PART 1
Applicative and Scientific Context
1
Leveraging Comparable Corpora for Computer-assisted Translation
1.1. Introduction
This chapter starts with a historical approach to computer-assisted translation (section 1.2): we will retrace the beginnings of machine translation and explain how computer-assisted translation has developed so far, with the recent appearance of the issue of comparable-corpus leveraging. Section 1.3 explains the current techniques to extract bilingual lexicons from comparable corpora. We provide an overview of the typical performances, and discuss the limitations of these techniques. Section 1.4 describes the prototyping of the computer-assisted translation (CAT) tool meant for comparable corpora and based on the techniques described in section 1.3.
1.2. From the beginnings of machine translation to comparable corpora processing
1.2.1. The dawn of machine translation
From the beginning, scientific research in computer science has tried to use the machine to accelerate and replace human translation. According to [HUT 05], it was in the United States, between 1959 and 1966, that the first research in machine translation was carried out. Here, machine translation (MT) refers to the translation of a text by a machine without any human intervention. Until 1966, several research groups were created, and two types of approaches could be identified:
– On the one hand, there were the pragmatic approaches combining statistical information with trial-and-error development methods1 and whose goal was to create an operational system as quickly as possible (University of Washington, Rand Corporation and University of Georgetown). This research applied the direct translation method2 and this gave rise to the first generation of machine translation systems.
– On the other hand, theoretic approaches emerged involving fundamental linguistics and considering research in the long term (MIT, Cambridge Research Language Unit). These projects were more theoretical and created the first versions of interlingual systems.3
In 1966, a report from the Automatic Language Processing Advisory Committee [ALP 66], which assesses machine translation purely based on the needs of the American government – i.e. the translation of Russian scientific documents – announced that after several years of research, it was not possible to obtain a translation that was entirely carried out by a computer and of human quality. Only postedition would allow us to reach a good quality of translation.4 Yet the point of postedition is not self-evident. A study mentioned in the appendix of this book points out that “most translators found postediting tedious and even frustrating”, but many found “the output served as an aid... particularly with regard to technical terms” [HUT 96].
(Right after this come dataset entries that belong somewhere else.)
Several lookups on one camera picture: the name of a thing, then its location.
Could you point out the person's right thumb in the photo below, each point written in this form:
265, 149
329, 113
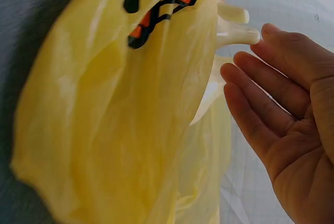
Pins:
295, 45

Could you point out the person's right hand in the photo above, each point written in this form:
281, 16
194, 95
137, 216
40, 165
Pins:
300, 135

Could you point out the yellow printed plastic bag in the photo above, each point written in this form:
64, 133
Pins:
125, 109

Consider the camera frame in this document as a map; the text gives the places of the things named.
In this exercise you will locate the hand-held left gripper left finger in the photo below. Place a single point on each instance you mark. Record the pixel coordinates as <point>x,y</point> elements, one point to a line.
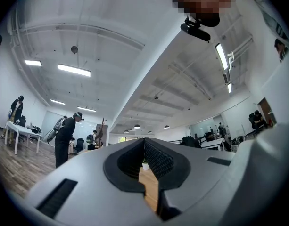
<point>87,173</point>

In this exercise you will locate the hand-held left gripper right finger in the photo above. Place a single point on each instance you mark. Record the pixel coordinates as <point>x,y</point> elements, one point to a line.
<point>193,173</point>

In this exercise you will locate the black office chair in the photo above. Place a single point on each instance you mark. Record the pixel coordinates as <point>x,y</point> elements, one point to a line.
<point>22,121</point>
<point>78,145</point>

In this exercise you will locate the white office table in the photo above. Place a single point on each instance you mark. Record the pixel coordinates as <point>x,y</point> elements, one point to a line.
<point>19,129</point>
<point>212,143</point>

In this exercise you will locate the plant in white pot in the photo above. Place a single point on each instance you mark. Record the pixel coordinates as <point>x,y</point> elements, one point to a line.
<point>145,166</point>

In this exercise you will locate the wooden coat rack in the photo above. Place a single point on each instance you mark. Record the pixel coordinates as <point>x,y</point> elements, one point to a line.
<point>103,126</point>

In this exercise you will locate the rectangular ceiling light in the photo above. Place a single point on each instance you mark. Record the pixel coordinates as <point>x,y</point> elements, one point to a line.
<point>86,109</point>
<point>74,70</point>
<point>57,102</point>
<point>33,62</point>
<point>221,56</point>
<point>229,87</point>

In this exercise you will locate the brown door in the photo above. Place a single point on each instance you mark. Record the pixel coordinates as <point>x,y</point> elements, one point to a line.
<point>266,109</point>

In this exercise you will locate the round ceiling fixture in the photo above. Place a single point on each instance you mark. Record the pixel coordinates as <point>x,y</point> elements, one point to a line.
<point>74,49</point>

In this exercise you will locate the person's head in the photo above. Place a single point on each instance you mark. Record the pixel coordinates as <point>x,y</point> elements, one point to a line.
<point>200,1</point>

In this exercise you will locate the white printed t-shirt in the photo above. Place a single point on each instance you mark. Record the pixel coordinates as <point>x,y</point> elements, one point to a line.
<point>271,18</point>

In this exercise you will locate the black head camera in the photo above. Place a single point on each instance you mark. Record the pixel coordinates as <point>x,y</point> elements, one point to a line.
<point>196,32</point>

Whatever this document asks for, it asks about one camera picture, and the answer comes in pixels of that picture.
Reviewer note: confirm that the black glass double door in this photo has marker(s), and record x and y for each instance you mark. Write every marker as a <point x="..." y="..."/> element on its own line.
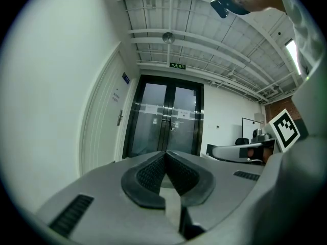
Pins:
<point x="163" y="116"/>

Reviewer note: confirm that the black head-worn camera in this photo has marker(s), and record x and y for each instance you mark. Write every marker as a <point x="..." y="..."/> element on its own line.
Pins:
<point x="224" y="1"/>

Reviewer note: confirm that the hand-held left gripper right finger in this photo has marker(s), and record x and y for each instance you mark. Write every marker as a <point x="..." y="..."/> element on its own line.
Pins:
<point x="219" y="187"/>

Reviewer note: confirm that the blue door sign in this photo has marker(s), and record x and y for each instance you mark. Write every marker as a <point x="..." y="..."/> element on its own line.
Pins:
<point x="126" y="78"/>

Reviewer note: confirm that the green exit sign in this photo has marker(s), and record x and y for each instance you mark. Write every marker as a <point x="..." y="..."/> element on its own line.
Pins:
<point x="177" y="66"/>

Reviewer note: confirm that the silver door lock plate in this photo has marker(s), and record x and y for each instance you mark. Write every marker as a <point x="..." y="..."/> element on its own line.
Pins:
<point x="119" y="117"/>

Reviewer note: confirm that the person's white shirt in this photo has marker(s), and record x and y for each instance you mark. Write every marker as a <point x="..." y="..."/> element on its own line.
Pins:
<point x="301" y="175"/>

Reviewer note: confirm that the white door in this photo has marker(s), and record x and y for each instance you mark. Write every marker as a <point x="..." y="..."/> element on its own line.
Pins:
<point x="104" y="116"/>

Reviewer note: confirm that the grey wall box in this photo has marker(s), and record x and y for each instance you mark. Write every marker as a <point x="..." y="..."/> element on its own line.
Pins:
<point x="259" y="117"/>

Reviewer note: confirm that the long ceiling light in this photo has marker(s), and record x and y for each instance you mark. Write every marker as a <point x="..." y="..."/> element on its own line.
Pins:
<point x="293" y="56"/>

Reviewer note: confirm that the whiteboard with black frame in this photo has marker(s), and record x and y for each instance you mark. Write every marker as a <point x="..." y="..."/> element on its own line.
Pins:
<point x="251" y="127"/>

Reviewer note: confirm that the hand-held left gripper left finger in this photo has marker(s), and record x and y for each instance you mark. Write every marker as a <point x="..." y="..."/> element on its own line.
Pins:
<point x="107" y="213"/>

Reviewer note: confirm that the round silver ceiling fixture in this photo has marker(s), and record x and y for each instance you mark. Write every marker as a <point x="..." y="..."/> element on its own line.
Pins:
<point x="168" y="37"/>

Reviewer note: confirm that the black office chair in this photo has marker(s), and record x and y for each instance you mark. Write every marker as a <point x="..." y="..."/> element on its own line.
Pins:
<point x="242" y="141"/>

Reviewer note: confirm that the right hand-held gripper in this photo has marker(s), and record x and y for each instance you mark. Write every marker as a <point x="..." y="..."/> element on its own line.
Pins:
<point x="284" y="130"/>

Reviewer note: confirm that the person's right hand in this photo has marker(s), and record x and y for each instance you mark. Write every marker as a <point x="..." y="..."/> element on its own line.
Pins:
<point x="267" y="156"/>

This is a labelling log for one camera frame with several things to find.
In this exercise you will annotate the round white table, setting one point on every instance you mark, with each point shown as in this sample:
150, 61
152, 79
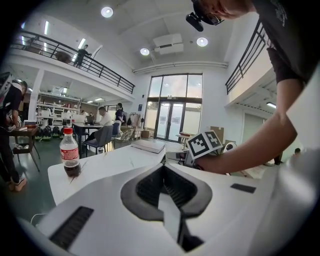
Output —
186, 136

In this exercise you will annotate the flat white box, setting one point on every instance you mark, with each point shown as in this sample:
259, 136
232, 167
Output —
148, 146

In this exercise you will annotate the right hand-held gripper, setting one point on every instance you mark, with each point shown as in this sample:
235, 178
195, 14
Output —
200, 145

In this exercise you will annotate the white pod backpack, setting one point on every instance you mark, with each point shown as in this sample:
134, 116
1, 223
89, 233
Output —
230, 147

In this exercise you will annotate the person's black t-shirt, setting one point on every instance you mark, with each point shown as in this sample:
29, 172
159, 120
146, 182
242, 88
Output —
287, 32

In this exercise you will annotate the black balcony railing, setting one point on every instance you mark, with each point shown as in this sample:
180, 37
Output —
100, 70

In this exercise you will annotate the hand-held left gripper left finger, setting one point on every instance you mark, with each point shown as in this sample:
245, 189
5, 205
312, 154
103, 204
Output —
140, 200

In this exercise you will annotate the black glasses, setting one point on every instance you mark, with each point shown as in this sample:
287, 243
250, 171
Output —
212, 19

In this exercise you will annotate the laptop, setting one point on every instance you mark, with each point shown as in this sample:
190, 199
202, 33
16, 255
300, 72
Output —
90, 120

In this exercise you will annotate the wooden table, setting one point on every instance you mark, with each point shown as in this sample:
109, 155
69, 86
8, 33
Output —
22, 132

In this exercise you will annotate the cola bottle with red cap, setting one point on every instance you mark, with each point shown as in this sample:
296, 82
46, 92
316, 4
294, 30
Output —
70, 155

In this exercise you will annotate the tall cardboard box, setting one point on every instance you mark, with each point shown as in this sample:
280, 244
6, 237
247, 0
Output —
217, 132

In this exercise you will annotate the black head camera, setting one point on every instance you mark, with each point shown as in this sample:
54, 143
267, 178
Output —
194, 22

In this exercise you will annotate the white ceiling pipes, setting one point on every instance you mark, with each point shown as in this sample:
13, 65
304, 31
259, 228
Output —
180, 67

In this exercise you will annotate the grey office chair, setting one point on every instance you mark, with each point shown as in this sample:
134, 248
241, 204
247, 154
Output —
101, 137

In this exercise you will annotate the round ceiling light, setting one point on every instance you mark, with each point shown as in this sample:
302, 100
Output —
144, 51
107, 12
202, 41

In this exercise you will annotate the black mezzanine railing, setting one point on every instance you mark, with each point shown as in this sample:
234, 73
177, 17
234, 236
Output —
247, 55

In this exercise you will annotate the glass entrance door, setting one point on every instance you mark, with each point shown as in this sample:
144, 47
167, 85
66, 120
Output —
172, 120

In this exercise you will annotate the dark desk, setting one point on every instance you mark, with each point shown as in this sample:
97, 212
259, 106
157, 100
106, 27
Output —
85, 126

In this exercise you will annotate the person's right forearm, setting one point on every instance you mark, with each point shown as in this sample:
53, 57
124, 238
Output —
255, 150

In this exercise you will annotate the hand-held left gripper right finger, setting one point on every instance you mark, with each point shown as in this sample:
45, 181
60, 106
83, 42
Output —
195, 200

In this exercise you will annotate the white ceiling air conditioner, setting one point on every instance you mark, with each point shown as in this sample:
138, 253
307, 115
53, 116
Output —
168, 43

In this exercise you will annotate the linear ceiling lamp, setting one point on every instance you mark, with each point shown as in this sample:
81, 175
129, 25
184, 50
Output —
271, 105

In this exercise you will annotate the person's head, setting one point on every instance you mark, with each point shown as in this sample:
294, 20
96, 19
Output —
225, 8

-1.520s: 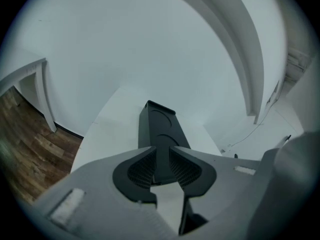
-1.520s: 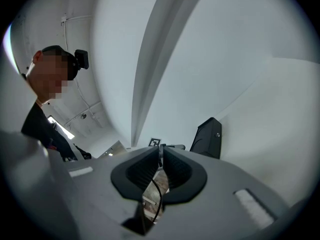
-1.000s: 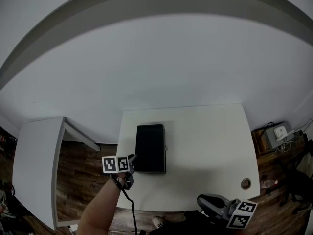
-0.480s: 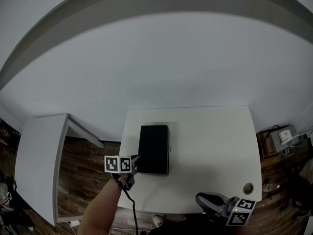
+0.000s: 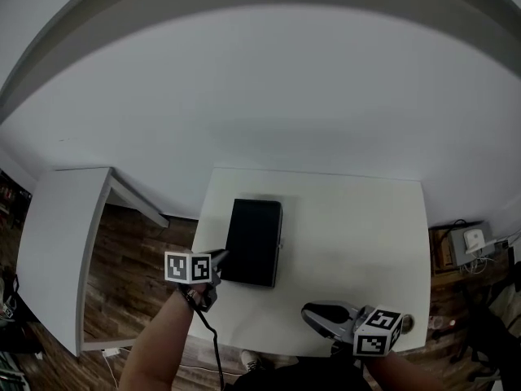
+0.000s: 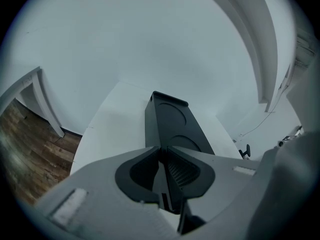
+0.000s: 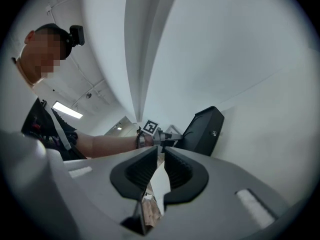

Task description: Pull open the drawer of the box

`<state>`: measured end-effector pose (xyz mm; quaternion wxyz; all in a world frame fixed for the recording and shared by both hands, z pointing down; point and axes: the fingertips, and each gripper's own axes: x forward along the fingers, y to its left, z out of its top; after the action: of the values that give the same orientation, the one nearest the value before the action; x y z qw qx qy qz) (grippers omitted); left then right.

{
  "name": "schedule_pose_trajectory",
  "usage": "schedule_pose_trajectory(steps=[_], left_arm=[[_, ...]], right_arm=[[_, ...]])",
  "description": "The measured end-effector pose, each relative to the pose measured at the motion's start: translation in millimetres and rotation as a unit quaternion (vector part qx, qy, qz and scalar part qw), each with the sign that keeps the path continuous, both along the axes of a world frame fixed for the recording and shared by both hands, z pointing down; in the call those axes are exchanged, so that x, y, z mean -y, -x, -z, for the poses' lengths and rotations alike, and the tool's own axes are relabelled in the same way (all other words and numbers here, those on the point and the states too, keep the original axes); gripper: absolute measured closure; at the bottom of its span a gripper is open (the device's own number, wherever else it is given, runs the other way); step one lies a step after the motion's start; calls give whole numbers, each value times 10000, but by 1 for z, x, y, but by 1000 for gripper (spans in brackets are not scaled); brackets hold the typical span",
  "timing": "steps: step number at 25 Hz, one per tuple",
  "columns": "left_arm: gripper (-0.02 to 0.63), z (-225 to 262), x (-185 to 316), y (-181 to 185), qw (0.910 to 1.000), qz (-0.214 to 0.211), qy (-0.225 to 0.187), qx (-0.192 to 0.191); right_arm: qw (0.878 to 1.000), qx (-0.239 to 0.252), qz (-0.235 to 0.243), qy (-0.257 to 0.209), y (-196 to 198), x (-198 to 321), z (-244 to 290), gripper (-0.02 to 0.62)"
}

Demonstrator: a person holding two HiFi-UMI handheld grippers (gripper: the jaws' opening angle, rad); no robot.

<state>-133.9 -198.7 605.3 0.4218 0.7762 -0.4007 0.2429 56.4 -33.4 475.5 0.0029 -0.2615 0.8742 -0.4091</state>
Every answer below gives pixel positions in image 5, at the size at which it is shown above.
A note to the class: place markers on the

Although the study does not allow us to come to a conclusion on the point of postedition in relation to fully manual translation (out of 22 translators, eight find postedition easier, eight others find it harder and six were undecided), the report mostly highlights the negative aspects, quoting one of the translators:
I found that I spend at least as much time in editing as if I had carried out the entire translation from the start. Even at that, I doubted if the edited translation reads as smoothly as one which I would have started from scratch. [HUT 96]
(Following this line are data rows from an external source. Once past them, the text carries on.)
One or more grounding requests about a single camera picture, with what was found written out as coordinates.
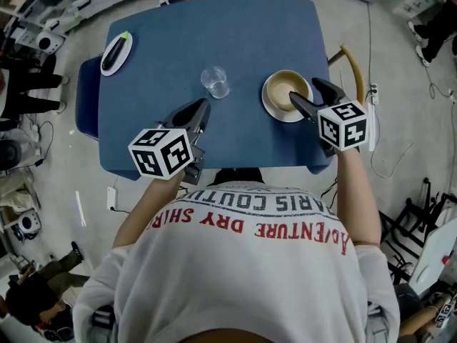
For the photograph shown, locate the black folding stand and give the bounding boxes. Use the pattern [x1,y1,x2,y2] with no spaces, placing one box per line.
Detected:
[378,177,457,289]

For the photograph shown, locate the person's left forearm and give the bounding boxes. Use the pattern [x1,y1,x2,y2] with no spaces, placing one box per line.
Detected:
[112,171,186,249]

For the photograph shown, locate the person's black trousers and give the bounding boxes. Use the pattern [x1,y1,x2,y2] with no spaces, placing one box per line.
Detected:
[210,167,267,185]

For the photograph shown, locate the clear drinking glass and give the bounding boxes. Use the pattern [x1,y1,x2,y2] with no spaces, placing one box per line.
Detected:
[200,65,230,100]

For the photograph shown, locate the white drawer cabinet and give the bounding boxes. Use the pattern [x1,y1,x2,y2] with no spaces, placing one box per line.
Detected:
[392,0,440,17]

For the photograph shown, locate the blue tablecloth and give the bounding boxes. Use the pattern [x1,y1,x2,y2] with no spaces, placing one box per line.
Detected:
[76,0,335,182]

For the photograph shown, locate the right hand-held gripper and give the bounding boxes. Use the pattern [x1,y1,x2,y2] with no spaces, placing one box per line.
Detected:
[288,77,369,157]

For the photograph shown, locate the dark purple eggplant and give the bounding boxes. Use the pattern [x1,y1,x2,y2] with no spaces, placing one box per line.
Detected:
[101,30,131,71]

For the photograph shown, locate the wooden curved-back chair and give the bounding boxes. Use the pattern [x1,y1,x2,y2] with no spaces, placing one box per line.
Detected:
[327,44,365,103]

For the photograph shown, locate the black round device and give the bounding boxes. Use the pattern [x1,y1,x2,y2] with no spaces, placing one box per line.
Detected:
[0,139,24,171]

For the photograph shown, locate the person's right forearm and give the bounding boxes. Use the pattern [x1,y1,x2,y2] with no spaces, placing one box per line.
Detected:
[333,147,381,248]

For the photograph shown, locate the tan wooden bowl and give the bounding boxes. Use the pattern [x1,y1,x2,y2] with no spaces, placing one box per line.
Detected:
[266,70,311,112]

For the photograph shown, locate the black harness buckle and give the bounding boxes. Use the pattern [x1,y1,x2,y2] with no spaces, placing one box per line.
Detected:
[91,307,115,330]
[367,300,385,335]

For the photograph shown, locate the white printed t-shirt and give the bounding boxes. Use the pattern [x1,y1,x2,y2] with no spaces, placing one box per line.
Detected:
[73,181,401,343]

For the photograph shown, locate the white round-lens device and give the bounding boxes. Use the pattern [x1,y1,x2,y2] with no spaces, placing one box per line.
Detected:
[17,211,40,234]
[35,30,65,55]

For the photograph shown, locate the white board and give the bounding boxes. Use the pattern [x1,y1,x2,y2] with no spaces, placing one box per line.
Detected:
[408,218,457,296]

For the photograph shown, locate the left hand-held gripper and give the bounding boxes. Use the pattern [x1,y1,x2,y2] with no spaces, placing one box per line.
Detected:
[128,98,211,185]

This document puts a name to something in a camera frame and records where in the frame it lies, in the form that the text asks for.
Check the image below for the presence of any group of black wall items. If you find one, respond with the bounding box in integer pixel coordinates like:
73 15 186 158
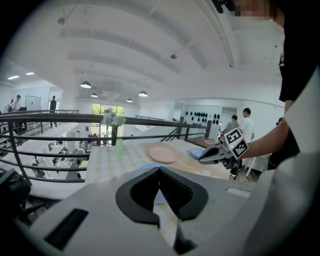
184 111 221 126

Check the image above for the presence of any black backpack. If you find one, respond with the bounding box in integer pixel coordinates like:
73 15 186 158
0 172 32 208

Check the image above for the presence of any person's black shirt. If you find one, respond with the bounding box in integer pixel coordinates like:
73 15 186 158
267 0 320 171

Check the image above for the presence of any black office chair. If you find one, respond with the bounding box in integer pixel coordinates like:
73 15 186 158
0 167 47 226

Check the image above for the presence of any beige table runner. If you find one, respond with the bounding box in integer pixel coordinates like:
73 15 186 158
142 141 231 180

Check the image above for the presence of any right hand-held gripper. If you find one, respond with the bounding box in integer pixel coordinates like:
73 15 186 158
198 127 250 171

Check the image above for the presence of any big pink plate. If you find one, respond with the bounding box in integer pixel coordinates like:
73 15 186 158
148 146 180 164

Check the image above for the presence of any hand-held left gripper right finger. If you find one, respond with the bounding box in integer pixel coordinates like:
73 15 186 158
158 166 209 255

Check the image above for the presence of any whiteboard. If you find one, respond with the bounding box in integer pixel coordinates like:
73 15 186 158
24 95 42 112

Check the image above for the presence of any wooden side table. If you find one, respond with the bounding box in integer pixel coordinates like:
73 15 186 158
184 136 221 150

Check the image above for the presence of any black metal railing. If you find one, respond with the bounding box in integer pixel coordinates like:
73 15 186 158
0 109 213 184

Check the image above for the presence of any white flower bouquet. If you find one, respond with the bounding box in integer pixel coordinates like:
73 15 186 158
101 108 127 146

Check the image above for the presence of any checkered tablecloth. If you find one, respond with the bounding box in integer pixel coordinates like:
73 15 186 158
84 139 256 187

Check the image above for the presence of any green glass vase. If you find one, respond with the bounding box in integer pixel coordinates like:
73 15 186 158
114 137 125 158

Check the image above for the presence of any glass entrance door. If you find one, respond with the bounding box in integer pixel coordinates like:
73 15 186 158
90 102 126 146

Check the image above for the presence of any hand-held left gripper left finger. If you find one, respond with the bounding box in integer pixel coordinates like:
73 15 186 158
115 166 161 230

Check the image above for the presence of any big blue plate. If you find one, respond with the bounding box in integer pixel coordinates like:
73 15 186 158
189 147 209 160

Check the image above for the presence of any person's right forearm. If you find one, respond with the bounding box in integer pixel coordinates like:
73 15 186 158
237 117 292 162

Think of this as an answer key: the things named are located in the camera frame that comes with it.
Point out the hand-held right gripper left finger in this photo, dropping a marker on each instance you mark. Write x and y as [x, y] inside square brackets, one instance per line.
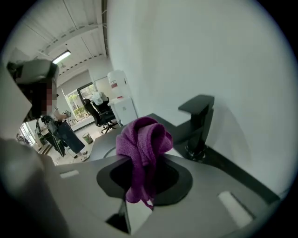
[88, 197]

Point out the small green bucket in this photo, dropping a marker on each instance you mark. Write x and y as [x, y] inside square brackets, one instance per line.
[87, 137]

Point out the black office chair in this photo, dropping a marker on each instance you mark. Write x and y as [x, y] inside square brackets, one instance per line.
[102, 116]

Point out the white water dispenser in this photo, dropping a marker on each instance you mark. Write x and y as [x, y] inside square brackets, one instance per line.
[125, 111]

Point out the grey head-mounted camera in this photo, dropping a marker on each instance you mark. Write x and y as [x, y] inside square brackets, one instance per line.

The report quotes remarks made by V. Yngve – the head of the machine translation research project at MIT – who claimed that MT “serves no useful purpose without postediting, and that with postediting the over-all process is slow and probably uneconomical” [HUT 96].
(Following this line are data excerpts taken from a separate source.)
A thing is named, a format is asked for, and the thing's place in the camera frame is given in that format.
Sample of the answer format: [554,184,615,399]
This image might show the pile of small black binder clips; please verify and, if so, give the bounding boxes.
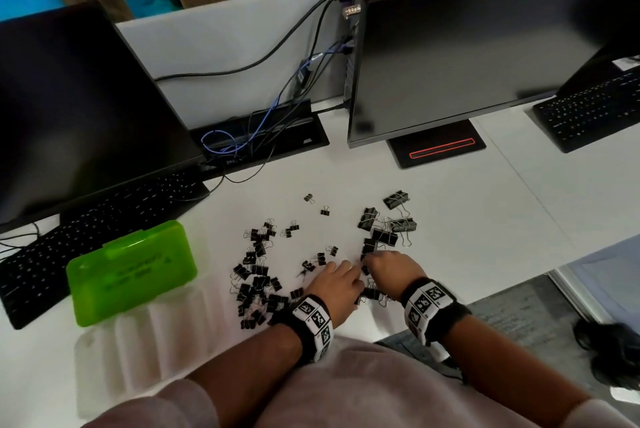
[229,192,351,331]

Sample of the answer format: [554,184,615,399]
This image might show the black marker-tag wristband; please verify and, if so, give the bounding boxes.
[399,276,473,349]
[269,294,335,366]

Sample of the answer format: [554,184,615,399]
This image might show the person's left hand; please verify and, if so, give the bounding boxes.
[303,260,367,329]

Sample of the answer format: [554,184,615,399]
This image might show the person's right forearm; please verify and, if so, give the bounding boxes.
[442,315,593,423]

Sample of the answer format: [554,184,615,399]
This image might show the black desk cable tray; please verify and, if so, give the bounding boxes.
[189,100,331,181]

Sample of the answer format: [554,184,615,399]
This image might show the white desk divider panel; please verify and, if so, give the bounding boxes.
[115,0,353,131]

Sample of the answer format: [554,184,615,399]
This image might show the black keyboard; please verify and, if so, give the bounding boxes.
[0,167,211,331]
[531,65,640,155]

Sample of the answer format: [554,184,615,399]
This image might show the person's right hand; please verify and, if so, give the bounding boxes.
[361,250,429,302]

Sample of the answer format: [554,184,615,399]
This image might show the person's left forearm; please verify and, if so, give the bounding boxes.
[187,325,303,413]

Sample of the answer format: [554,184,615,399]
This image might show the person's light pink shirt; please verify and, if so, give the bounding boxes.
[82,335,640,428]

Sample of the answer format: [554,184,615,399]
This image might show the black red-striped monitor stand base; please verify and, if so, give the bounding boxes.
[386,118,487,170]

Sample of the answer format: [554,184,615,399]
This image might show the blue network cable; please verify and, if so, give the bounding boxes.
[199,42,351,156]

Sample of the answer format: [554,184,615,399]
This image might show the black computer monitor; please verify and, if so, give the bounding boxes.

The report concludes on the fact that machine translation research is essential from the point of view of scientific progress, it however has a limited interest from an economic point of view. Thus funding was cut in the United States. However, research carried on in Europe (EUROTRA research project) and in Canada. This research was the source of the TAUM system, for example, (translation of weather reports from French to English) and of the translation software SYSTRAN.
1.2.2. The development of computer-assisted translation
While it signaled the end of public funding for machine translation research in the United States, the ALPAC report encouraged the pursuit of a more realistic goal for computer-assisted translation.5 The report praised the glossaries generated by the German army’s translation agency as well as the terminology base of the European Coal and Steal Community – a resource which foregrounded EURODICAUTOM and IATE – and came to the conclusion that these resources were a real help to translation. The final recommendations clearly encouraged the development of CAT, especially in the leveraging of glossaries initially created for machine translation.6
At that point, a whole range of tools intended to help the translator in his/her work rather than replace him/her started to be developed. The first terminology management programs appeared in the 1960s [HUT 05] and evolved into multilingual terminology databases such as TERMIUM or UNTERM. Bilingual concordancers are also of invaluable help: they allow the translator to access the word or term’s context and compare the translation of the contexts in the target language. According to [SOM 05], the rise in computer-assisted translation happened in the seventies with the creation of translation memory software, which allows the translator to recycle past translations: when a translator has to translate a new sentence, the software scans the memory for similar previously translated sentences, and when it finds any, suggests the previous translation as translation model. The time saved is all the greater when the texts translated are repetitive, which is often the case in certain specialized documents such as technical manuals.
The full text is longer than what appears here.